Stem Cells and Ethics
Rama Alomar1, Oytun Erbaş1
1ERBAS Institute of Experimental Medicine, Illinois, USA & Gebze, Türkiye
Keywords: Cloning, ethics, genetic engineering, human embryonic stem cell, regenerative medicine, stem cell.
Abstract
Several ethical challenges, particularly those relating to stem cell research, have been introduced as a result of the field of biotechnology's rapid expansion and advancement. The stem cells in our bodies have the capacity to develop into various varieties of specialized cells and tissues. The human-derived stem cells have great potential to be used as regenerative medicine and cell replacement therapies useful for the treatment of many diseases. As we go forward with stem cell research and get closer to the clinical use of these cells, a variety of ethical questions are raised. More moral dilemmas about patient accessibility may appear after solving the existing ones, yet it is the only way to progress. The purpose of this chapter is to cover the most important bioethical concerns relating to stem cell research and to consider the current ethical debate regarding them through an analysis of the scientific literature.
Introduction
Why is the world showing increasing interest in stem cells? Over the years that extended from the late twentieth century to the beginning of the twenty-first century, the local and international media, as well as scientific journals, reported news and developments of these cells, so what is their story?

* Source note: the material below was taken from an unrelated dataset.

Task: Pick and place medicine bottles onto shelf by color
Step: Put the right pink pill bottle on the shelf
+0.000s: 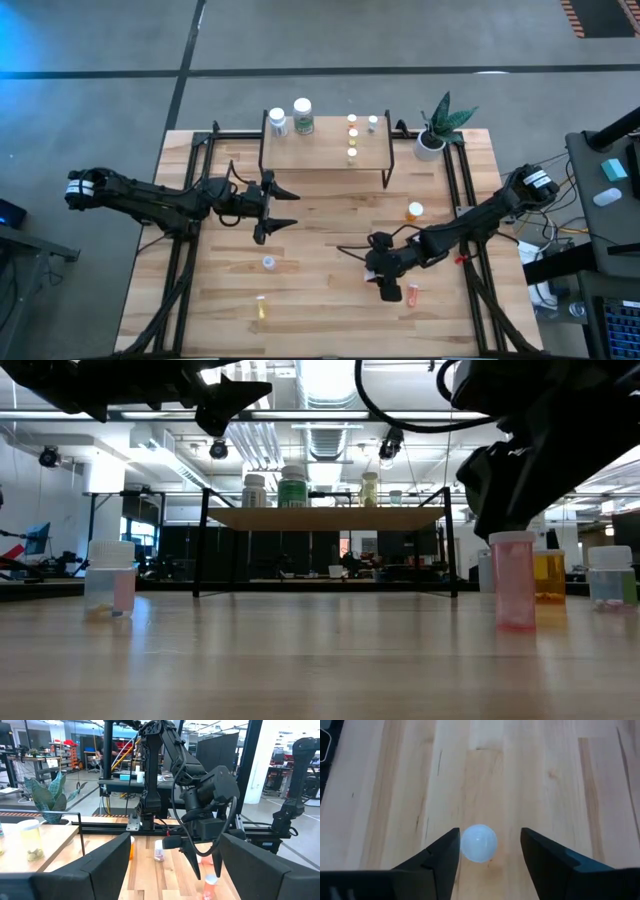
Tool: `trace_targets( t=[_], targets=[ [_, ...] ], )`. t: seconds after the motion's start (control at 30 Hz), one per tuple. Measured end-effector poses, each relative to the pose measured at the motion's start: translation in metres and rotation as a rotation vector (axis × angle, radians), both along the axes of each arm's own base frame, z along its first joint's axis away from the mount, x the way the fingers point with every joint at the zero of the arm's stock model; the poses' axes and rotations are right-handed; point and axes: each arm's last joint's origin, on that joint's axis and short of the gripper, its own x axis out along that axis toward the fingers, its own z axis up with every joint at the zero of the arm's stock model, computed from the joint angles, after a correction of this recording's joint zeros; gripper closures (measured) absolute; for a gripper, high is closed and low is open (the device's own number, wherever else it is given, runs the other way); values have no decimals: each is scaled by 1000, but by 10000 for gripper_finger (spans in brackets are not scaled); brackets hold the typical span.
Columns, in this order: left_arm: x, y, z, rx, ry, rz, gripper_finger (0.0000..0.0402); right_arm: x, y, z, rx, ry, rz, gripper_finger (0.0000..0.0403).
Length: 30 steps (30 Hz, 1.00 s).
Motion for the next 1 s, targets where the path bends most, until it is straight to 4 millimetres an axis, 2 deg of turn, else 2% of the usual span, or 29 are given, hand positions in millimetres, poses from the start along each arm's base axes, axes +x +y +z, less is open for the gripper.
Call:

Most of us do not lose sight of the importance of stem cells and the radical changes they brought about in the world of medicine, genetic engineering, and genetic surgery, given the characteristics that these cells have which do not exist in other cells, such as the ability to constantly renew themselves, in addition to their transition from an unspecialized cell to specialized.[1] Specialized cells are capable of replacing an excised part of an organ that was subjected to surgery, regenerating deformed tissue, or even producing some hormones as a result of treatment before the stage of functional specialization of the stem cell.[1,2] There is hope to manufacture and then inject insulin-producing cells into the patient’s pancreas that is unable to produce it. Among the most important diseases expected to be treated are Parkinson’s diseases, diabetes, and heart muscle diseases that cause angina pectoris.[3] When these stem cells are taken from human embryos, they are more effective to be used. It is crucial that early human embryos be used to harvest embryonic stem cells. It implies saving lives with minimal human losses and without prejudice to the dignity of the being.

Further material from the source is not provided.